WHAT TO PRODUCE :: Lines in the entries below where the word "mask" shows up should each be copied.

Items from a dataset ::
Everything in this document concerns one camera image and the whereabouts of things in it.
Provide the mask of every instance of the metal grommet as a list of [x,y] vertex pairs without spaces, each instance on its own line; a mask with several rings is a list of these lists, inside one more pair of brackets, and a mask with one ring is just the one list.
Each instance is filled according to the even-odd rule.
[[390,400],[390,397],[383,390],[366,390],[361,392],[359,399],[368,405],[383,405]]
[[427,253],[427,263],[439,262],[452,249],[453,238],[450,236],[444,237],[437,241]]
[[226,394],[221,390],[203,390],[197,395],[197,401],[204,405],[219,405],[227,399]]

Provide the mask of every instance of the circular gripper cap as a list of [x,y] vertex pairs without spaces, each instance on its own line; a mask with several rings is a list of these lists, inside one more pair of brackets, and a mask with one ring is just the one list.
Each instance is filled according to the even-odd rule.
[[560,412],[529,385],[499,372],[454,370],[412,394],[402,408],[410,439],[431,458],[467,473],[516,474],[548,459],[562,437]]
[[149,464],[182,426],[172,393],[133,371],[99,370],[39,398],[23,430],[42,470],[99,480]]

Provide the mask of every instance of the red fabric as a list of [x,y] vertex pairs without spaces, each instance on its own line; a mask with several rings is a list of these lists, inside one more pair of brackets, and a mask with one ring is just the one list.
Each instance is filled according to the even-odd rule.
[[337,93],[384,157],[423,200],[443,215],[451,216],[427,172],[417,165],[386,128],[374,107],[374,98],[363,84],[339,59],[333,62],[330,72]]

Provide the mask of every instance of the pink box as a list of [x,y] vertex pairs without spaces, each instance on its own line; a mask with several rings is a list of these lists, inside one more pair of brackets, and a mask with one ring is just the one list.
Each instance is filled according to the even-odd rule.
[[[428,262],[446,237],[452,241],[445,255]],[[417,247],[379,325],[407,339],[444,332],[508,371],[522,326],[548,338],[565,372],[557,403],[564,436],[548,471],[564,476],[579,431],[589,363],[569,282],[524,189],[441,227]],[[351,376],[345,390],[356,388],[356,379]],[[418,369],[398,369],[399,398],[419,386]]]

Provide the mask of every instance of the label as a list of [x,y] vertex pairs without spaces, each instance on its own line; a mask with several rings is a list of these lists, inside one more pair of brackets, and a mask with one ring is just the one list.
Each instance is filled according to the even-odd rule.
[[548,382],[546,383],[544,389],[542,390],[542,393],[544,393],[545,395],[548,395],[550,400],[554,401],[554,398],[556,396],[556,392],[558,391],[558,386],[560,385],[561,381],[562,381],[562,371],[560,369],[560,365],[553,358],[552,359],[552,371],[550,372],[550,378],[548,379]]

RESPONSE AREA ::
Provide the mask of every instance of the metal grommet as a list of [x,y] vertex pairs without spaces, each instance on its own line; a mask with several rings is a list of these lists, inside one more pair of brackets, and a mask with one ring is just the one list.
Provide the mask of every instance of the circular gripper cap as a list of [x,y] vertex pairs without spaces, each instance on its own line; a mask with several rings is a list of these lists, inside one more pair of brackets, and a mask with one ring is just the one list.
Provide the mask of every instance of the red fabric as a list of [x,y] vertex pairs without spaces, each instance on its own line; a mask with several rings is a list of these lists, inside one more pair of brackets, and a mask with one ring is just the one list.
Provide the mask of every instance of the pink box as a list of [x,y] vertex pairs without spaces, each instance on its own line; a mask with several rings is a list of these lists, inside one more pair of brackets, and a mask with one ring is just the one list.
Provide the mask of every instance of the label as a list of [x,y] vertex pairs without spaces, each instance on its own line; a mask with several rings is a list of these lists, inside one more pair of brackets, and a mask with one ring is just the one list.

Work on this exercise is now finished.